If either party have a husband or wife living at the time of the marriage, the marriage is void. Tefft v. Tefft, 35 Ind. 44; Light v. Lane, 41 Ind. 539.

Marriages between negroes and whites are unlawful. State v. Gibson, 36 Ind. 389. The presumption of law is always in favor of the legality of marriages. Teter v. Teter, 101 Ind. 129; Castor v. Davis, 120 Ind. 231; Boulden v. McIntire, 119 Ind. 574.

1037. (1025.) Marriages voidable-Issue legitimate.-25. When either of the parties to a marriage shall be incapable, from want of age or understanding, of contracting such marriage the same may be declared void, on application of the incapable party, by any court having jurisdiction to decree divorces; but the children of such marriage, begotten before the same is annulled, shall be legitimate; and in such cases the same proceedings shall be had as is provided in applications for divorce.

A child begotten before, but born during, marriage is legitimate. Doyle v. State, 61 Ind. 324.

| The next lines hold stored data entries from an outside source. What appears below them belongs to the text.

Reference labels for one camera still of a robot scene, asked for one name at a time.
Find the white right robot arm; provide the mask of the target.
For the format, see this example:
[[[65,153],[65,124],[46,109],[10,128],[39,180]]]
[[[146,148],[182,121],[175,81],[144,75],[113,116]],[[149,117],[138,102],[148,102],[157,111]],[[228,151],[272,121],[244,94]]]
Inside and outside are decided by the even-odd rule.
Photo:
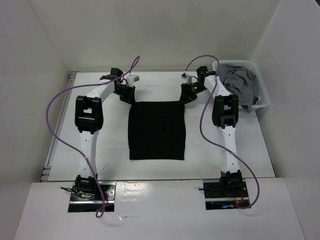
[[[225,88],[217,72],[209,71],[206,66],[199,67],[196,72],[195,82],[192,81],[193,76],[186,72],[181,75],[186,82],[181,85],[179,102],[193,102],[197,94],[205,90],[210,91],[209,98],[213,99],[211,120],[221,139],[221,143],[217,143],[216,146],[223,149],[219,192],[225,197],[232,197],[243,184],[235,137],[239,120],[239,98]]]

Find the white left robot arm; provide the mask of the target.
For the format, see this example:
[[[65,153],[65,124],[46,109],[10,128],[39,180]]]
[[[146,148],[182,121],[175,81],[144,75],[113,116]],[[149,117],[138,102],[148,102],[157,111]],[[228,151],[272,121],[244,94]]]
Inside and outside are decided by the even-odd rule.
[[[103,75],[90,93],[79,95],[75,101],[75,126],[80,135],[80,167],[74,183],[74,191],[88,200],[102,197],[96,179],[96,148],[99,131],[104,124],[103,102],[111,94],[120,100],[132,104],[135,100],[135,82],[140,77],[129,73],[124,76],[122,70],[112,68],[110,74]]]

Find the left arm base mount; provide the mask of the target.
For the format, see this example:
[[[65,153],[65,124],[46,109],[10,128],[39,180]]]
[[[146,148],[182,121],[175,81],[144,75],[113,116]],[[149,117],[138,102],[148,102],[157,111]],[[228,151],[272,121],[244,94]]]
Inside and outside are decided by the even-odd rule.
[[[116,182],[102,181],[99,182],[105,197],[105,211],[114,212]],[[62,190],[70,193],[68,212],[69,213],[89,213],[96,212],[103,206],[103,200],[100,194],[76,192],[76,187],[61,187]]]

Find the black skirt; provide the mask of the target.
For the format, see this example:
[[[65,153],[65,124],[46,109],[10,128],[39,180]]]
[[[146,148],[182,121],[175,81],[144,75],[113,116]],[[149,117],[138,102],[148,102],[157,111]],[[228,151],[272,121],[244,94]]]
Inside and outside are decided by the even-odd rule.
[[[184,160],[185,105],[178,101],[141,101],[128,115],[130,160]]]

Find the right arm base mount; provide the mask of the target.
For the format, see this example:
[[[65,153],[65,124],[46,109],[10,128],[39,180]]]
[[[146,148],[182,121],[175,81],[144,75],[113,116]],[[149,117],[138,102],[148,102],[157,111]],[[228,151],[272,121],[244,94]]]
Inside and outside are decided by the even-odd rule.
[[[231,210],[248,207],[250,198],[246,182],[240,187],[223,192],[223,187],[217,179],[205,180],[198,190],[203,193],[206,210]]]

If a marriage is void the innocent party may have the same declared invalid. Tefft v. Tefft, 35 Ind. 44.

The guardian of an incapable person contracting a marriage can not sue to have the marriage declared void. Pence v. Aughe, 101 Ind. 317.

1038. (1026.) Issue of certain marriages legitimate.-2. The issue of a marriage, void on account of consanguinity, affinity, or difference of color, shall be deemed to be legitimate.